NBER Reporter 2010 Number 2: Research Summary

Labor Market Flows, Business Dynamics, and Unemployment


Steven J. Davis*

Measured from establishment-level data on employment gains and losses, job creation and destruction average nearly 8 percent of employment per quarter in the U.S. private sector. Worker flows in the form of establishment-level hires and separations are more than twice as large. 1 These facts summarize the remarkable extent of job and worker flows in U.S. labor markets. They provide powerful motivation for theories of frictional unemployment.

In recent research with several coauthors, I explore the relationship of job flows to worker flows, develop methods to improve the measurement of worker flows, investigate job loss and business volatility trends, and provide new evidence on the determinants of long-term movements in the unemployment rate.

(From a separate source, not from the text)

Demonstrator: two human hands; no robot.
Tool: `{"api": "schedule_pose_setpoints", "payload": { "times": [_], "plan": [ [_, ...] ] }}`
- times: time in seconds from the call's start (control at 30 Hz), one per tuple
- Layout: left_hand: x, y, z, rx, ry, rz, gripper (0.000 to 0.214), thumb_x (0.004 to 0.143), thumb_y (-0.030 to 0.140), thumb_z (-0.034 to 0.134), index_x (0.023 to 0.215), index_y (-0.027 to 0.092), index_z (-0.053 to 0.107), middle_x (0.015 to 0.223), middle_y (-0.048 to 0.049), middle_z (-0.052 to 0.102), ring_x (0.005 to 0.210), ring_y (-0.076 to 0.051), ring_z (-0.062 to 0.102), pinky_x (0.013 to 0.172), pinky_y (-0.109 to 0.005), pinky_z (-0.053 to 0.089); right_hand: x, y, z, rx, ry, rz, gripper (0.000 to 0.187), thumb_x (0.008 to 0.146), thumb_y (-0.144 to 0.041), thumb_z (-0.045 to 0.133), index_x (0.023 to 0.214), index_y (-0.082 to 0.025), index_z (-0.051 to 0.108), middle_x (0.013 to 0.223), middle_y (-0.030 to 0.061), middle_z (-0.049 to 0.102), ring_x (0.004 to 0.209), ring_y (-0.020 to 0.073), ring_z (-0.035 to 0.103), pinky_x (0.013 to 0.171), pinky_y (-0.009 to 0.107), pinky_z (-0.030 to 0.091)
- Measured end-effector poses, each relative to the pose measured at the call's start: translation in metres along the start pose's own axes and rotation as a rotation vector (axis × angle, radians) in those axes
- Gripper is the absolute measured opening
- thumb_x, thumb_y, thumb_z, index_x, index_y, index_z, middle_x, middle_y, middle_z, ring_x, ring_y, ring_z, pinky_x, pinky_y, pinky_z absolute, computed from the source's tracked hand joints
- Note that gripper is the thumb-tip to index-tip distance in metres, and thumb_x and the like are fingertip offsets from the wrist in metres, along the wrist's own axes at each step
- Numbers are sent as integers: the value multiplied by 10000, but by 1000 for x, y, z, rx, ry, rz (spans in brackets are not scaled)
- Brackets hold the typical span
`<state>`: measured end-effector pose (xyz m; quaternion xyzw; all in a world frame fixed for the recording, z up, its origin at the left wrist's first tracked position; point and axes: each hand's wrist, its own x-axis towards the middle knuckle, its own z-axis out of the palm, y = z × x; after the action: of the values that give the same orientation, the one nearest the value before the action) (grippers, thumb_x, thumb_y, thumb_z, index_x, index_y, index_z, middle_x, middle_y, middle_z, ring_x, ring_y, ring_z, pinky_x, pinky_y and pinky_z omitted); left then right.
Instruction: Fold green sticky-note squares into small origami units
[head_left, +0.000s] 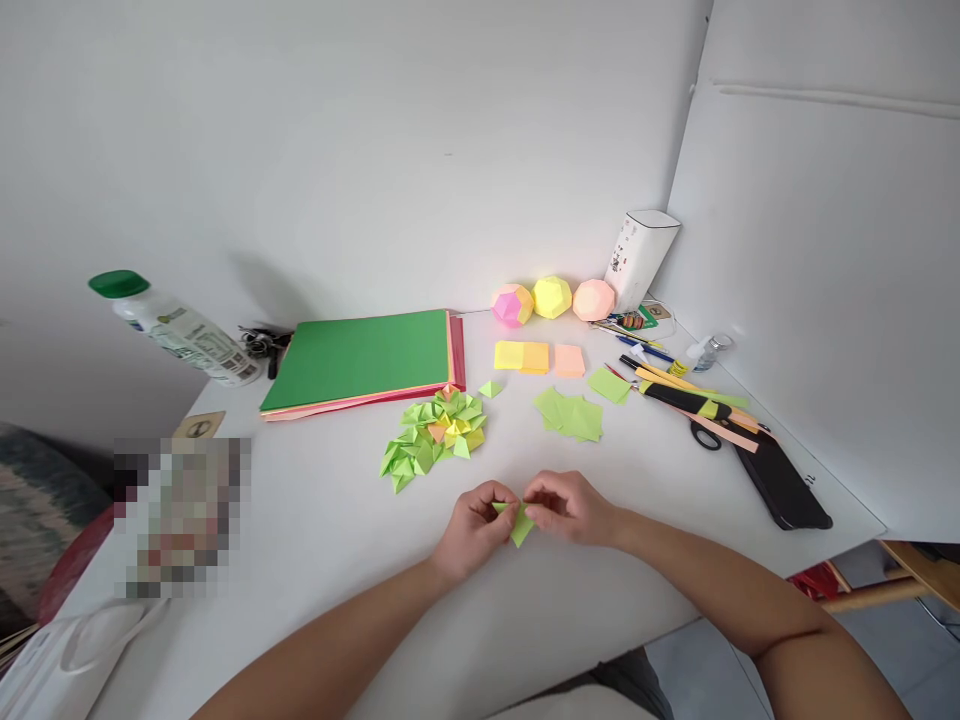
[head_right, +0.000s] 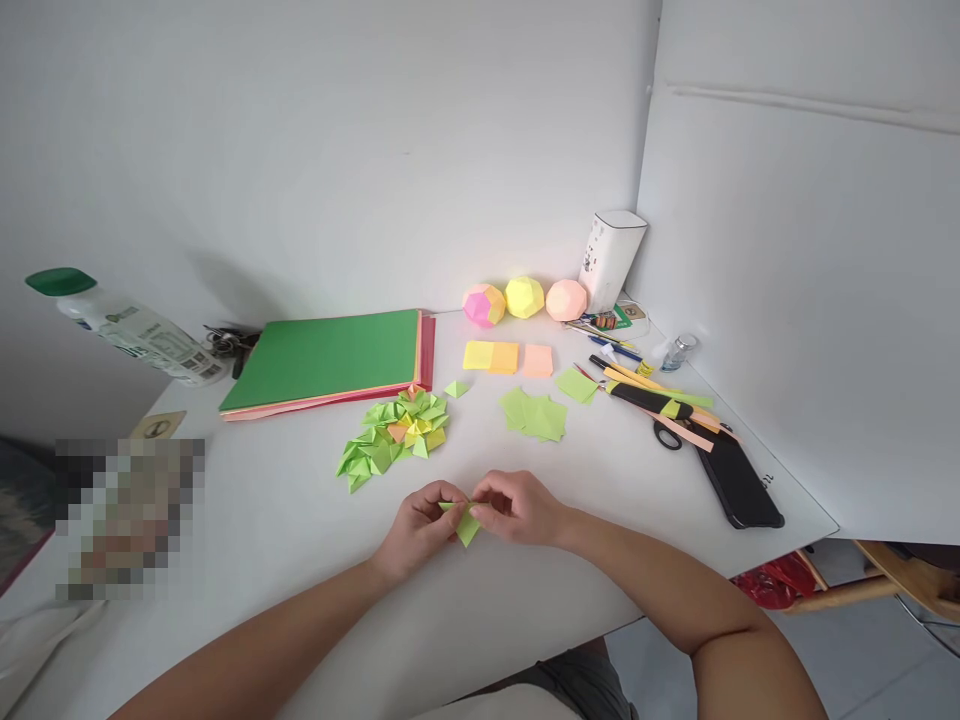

Job Flows and Worker Flows in the Cross Section

Data from the Job Openings and Labor Turnover Survey (JOLTS) display a very tight link between job flows and worker flows in the cross section of employers. In Figure 1 we see that hires rise a bit more than one-for-one with establishment-level job creation. Separations rise a bit more than one-for-one with job destruction.2 Further investigation reveals that layoffs are the main margin of employment adjustment for establishments with high job destruction rates, while both quits and layoffs are important margins at moderate destruction rates. Many studies find, not surprisingly, that layoffs are much more likely than quits to result in unemployment spells. 3 Thus, higher rates of job destruction bring higher layoff rates and greater worker flows into unemployment.

Figure1 Figure 1

Pitfalls in Measuring Worker Flows from Employer Survey Data

A striking feature of Figure 1 is the highly nonlinear relationship of hires and separations to employer growth rates. These relations exhibit pronounced kinks at zero, steep slopes moving away from zero in one direction, and mild slopes with an opposite sign in the other direction. Similar patterns hold for quits and layoffs.

These highly nonlinear relations create potential pitfalls in the measurement of worker flows from survey data. To see the issue, observe that aggregate hires, for example, are the weighted sum of hires at establishments with different growth rates, with weights given by the amount of employment at each growth rate. In order to accurately measure aggregate worker flows, it is necessary to combine good estimates for the type of cross-sectional relations in Figure 1 with an accurate measure of the (weighted) cross-sectional distribution of employer growth rates.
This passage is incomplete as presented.